ADDED: I was curious about the origin of the term "under water" (or "underwater") to refer to negative equity, and I surprised to see that the earliest example in the OED is from Madison, Wisconsin's own Capital Times (and as recent at 1975):

Every foreclosure of an underwater real estate mortgage..is greeted with cheers. Evidence that the economy is doing less to help itself is taken as a guarantee that the Fed will do more.

I couldn't find an explanation of why this figurative use became standard, but perhaps water metaphors are common in discussions of money. We speak of sinking or staying afloat. There's "liquidity."

Is "solvent" a water image? I see that "solvent," meaning "Able to pay all one's debts or liabilities," goes back to the 1600s:

1653 H. Cogan tr. F. M. Pinto Voy. & Adventures lxxviii. 315 Certain Chineses, who were not men solvent, but became bankrupts.
1664 Addit. to Life Mede in Mede Wks. (1672) p. xxxvi Mr. Mede began..to refuse.., and objected, How shall I be able to be solvent in convenient time?

"Solvent" is the present participle of the Latin word "solvĕre," which means to explain or clear up or answer. But "solvent" has also meant "Dissolving; causing solution" or a substance that turns other substances to liquid. This is the same entry, so it's the same word.

Interestingly, "solvent" itself has a figurative use. For example, Ralph Waldo Emerson wrote: "Silence is a solvent that destroys personality" (1841).

AND: Here's Emerson's essay, "Intellect":

Every substance is negatively electric to that which stands above it in the chemical tables, positively to that which stands below it. Water dissolves wood, and iron, and salt; air dissolves water; electric fire dissolves air, but the intellect dissolves fire, gravity, laws, method, and the subtlest unnamed relations of nature, in its resistless menstruum.

Wow! A menstruation metaphor!

Intellect lies behind genius, which is intellect constructive. Intellect is the simple power anterior to all action or construction.
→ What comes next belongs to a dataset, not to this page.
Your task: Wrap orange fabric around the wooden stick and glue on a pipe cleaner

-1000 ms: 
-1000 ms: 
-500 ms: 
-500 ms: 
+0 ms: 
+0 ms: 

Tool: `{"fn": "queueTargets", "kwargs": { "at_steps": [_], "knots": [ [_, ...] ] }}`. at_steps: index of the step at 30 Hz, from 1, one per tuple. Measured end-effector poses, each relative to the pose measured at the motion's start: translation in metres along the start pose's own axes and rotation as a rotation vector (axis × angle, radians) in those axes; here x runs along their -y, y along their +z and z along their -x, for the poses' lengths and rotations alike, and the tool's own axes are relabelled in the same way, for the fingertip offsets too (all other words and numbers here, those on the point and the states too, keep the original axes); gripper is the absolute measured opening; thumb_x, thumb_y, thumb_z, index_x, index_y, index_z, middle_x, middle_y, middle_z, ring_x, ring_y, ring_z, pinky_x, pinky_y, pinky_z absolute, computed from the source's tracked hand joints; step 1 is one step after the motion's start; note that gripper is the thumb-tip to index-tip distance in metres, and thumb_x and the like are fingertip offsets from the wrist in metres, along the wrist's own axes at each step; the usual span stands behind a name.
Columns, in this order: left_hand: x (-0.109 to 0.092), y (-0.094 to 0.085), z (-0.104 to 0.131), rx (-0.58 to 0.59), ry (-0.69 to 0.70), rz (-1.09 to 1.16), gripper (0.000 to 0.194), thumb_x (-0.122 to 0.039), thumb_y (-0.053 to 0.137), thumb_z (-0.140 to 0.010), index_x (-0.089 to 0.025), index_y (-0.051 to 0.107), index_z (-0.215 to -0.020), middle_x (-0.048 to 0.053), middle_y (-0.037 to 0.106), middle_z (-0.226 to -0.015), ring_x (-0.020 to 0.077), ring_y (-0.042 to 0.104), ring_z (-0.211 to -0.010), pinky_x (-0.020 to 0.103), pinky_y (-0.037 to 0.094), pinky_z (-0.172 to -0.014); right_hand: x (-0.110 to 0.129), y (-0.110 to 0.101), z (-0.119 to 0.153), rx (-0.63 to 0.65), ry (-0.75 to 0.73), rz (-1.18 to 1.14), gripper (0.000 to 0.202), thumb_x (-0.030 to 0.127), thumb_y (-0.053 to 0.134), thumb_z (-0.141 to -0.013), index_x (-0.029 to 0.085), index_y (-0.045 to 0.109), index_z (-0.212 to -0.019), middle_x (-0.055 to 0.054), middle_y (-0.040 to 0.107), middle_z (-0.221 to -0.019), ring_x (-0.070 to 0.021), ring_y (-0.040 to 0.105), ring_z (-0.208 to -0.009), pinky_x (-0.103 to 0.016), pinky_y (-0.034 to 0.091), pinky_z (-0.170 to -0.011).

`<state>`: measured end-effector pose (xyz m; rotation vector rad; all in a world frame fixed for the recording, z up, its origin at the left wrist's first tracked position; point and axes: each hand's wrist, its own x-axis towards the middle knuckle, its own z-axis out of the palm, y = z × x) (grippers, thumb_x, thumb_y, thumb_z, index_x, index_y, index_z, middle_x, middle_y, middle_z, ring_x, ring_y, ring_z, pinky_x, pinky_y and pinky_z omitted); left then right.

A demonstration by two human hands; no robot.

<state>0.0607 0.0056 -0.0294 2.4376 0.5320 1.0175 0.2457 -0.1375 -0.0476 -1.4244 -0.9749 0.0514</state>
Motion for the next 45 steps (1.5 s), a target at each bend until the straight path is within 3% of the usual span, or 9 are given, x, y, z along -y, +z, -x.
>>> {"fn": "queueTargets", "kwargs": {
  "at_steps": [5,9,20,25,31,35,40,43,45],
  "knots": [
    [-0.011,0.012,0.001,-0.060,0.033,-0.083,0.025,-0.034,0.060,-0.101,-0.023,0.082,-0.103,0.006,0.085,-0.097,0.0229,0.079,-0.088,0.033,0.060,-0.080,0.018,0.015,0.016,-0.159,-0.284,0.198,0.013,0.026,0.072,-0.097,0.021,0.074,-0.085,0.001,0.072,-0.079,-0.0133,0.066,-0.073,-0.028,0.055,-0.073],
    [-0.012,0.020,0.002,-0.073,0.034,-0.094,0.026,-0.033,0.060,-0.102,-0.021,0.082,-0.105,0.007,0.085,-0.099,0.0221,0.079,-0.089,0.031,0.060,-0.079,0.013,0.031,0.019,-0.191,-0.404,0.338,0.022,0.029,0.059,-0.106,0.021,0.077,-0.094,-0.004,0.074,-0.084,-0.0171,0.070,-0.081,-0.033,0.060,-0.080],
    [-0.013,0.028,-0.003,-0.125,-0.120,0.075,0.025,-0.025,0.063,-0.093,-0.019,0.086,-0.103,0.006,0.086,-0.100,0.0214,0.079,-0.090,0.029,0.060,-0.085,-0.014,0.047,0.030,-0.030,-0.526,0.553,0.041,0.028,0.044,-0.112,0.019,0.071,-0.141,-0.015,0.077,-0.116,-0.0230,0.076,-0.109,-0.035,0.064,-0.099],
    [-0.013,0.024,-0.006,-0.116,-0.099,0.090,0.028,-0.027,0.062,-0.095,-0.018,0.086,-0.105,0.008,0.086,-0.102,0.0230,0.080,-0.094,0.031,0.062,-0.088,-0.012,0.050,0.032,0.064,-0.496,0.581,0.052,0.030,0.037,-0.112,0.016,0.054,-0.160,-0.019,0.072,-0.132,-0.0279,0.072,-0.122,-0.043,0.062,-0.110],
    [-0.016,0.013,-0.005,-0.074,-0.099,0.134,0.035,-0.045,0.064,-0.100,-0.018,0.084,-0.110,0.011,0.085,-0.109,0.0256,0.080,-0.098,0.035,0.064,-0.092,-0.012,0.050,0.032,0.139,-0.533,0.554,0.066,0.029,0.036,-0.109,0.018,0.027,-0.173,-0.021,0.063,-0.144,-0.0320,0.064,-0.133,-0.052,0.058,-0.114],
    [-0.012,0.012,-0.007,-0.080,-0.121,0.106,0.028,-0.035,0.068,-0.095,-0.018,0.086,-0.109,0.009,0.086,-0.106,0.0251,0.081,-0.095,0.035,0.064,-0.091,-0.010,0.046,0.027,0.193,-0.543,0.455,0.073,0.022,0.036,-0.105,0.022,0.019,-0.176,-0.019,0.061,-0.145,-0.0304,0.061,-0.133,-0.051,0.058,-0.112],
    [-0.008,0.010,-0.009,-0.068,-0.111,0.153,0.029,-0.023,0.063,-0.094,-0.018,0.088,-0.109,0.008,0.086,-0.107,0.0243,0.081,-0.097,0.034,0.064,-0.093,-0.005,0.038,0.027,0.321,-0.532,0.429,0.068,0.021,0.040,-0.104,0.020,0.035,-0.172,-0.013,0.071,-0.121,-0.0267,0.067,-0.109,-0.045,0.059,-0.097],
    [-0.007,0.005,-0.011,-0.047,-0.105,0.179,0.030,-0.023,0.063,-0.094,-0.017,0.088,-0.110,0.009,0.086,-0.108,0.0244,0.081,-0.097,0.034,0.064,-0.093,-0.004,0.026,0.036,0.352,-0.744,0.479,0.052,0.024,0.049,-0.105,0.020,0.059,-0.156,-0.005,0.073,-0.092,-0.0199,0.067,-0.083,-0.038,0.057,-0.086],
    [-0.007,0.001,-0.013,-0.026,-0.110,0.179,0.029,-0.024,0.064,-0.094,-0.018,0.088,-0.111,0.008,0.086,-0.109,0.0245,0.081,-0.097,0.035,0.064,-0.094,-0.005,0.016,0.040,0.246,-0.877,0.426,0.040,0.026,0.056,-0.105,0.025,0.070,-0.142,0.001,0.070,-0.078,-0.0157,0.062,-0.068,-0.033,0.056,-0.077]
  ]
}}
Gladly would I unfold in calm degrees a natural history of the intellect, but what man has yet been able to mark the steps and boundaries of that transparent essence?.... 
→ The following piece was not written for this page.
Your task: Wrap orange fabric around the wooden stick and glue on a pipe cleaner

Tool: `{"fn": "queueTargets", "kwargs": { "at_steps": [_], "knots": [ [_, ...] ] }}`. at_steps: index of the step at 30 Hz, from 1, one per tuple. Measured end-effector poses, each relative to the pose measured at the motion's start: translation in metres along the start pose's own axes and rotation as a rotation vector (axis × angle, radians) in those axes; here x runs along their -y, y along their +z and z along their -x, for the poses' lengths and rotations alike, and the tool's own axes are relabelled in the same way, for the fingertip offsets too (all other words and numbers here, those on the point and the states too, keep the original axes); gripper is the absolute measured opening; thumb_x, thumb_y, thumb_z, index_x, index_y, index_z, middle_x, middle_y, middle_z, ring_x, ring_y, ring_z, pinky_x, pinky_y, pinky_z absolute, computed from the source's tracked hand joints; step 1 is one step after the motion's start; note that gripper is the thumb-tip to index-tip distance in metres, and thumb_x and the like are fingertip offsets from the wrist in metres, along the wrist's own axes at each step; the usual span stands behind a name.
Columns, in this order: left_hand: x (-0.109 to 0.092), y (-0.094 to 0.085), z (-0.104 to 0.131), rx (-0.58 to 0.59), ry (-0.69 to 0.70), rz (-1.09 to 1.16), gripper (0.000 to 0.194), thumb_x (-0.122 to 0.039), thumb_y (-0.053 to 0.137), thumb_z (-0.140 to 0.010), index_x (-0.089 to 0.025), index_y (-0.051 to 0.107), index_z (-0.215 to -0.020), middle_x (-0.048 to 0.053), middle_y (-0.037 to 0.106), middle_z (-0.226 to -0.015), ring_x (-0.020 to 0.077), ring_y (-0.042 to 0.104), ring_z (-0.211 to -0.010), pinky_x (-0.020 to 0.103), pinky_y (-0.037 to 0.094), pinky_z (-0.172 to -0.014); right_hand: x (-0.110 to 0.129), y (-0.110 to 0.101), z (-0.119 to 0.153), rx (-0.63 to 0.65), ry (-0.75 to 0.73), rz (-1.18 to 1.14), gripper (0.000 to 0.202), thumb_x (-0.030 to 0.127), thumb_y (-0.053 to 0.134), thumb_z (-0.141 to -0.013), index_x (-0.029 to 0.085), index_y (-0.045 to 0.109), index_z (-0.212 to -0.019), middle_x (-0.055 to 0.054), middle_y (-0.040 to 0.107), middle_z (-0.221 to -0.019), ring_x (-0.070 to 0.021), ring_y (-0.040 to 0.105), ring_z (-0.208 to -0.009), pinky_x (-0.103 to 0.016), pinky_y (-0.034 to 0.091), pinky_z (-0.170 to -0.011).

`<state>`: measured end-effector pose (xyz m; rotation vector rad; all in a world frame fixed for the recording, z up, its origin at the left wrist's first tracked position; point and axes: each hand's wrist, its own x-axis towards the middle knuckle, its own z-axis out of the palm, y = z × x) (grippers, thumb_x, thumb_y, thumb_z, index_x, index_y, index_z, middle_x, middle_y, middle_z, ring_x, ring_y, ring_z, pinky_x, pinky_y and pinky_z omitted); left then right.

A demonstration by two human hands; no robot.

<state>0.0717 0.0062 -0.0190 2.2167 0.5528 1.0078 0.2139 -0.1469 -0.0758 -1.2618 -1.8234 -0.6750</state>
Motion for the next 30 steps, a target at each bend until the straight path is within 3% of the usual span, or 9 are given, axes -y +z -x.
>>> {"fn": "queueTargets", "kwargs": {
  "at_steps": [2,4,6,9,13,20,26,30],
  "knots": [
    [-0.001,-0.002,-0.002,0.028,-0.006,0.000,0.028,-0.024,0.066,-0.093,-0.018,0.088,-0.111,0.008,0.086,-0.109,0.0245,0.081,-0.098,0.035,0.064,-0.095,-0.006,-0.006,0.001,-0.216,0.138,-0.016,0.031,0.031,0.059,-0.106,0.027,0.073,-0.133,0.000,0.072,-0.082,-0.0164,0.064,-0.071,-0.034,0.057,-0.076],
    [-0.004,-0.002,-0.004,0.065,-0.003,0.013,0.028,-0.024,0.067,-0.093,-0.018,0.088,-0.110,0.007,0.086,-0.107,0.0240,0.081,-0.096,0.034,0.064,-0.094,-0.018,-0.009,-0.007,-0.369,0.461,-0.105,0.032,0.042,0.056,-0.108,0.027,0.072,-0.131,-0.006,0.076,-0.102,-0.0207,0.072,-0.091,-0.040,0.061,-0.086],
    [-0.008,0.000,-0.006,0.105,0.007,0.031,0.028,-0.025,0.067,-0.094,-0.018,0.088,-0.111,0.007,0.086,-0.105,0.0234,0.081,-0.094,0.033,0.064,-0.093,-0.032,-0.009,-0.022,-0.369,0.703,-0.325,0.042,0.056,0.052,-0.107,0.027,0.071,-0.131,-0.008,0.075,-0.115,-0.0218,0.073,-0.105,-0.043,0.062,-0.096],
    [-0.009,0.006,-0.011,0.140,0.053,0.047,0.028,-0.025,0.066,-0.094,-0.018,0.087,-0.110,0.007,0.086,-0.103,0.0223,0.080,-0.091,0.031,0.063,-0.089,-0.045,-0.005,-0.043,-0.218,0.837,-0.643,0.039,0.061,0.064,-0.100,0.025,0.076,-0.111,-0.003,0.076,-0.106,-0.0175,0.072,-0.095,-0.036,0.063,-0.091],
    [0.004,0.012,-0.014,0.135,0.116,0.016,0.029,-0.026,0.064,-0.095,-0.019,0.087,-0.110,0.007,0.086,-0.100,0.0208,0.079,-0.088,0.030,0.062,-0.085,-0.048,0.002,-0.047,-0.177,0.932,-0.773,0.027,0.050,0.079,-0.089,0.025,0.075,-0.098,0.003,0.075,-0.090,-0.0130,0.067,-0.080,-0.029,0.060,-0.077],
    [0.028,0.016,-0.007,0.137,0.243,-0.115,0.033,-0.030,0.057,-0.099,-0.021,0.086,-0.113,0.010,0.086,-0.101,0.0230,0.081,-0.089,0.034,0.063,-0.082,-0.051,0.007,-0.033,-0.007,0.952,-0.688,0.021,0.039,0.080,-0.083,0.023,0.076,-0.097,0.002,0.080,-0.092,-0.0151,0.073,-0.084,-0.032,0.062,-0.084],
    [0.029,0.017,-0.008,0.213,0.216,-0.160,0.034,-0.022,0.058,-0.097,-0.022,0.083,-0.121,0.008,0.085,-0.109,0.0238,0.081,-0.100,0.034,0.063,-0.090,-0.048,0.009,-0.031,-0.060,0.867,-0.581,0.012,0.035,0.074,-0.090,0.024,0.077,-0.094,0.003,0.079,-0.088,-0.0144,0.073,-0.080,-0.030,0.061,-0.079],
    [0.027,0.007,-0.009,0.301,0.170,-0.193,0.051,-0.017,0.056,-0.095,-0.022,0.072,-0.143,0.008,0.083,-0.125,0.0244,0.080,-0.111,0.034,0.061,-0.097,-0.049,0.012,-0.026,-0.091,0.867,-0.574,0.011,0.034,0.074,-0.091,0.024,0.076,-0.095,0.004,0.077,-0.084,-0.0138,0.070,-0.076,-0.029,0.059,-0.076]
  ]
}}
As long as I hear truth, I am bathed by a beautiful element, and am not conscious of any limits to my nature. The suggestions are thousandfold that I hear and see. The waters of the great deep have ingress and egress to the soul. But if I speak, I define, I confine, and am less. When Socrates speaks, Lysis and Menexenus are afflicted by no shame that they do not speak. They also are good. He likewise defers to them, loves them, whilst he speaks. Because a true and natural man contains and is the same truth which an eloquent man articulates: but in the eloquent man, because he can articulate it, it seems something the less to reside, and he turns to these silent beautiful with the more inclination and respect. The ancient sentence said, Let us be silent, for so are the gods. Silence is a solvent that destroys personality, and gives us leave to be great and universal. Every man's progress is through a succession of teachers, each of whom seems at the time to have a superlative influence, but it at last gives place to a new. Frankly let him accept it all. Jesus says, Leave father, mother, house and lands, and follow me. Who leaves all, receives more. This is as true intellectually as morally. Each new mind we approach seems to require an abdication of all our past and present possessions.....

30 comments:

Enigma said...

Possible insurance fraud or strategic way to save face:

- Failing, dated, old-fashioned business
- "Sudden" requirement to move after decades in one place
- Sinks immediately during the move

David Begley said...

“Bankruptcy” is from the Latin and it means “broken bench.” When a merchant or money changer was insolvent, the government would break the bench and kick the person out of the market.

tim in vermont said...

Emerson was a pinhead with an exceptional way with words.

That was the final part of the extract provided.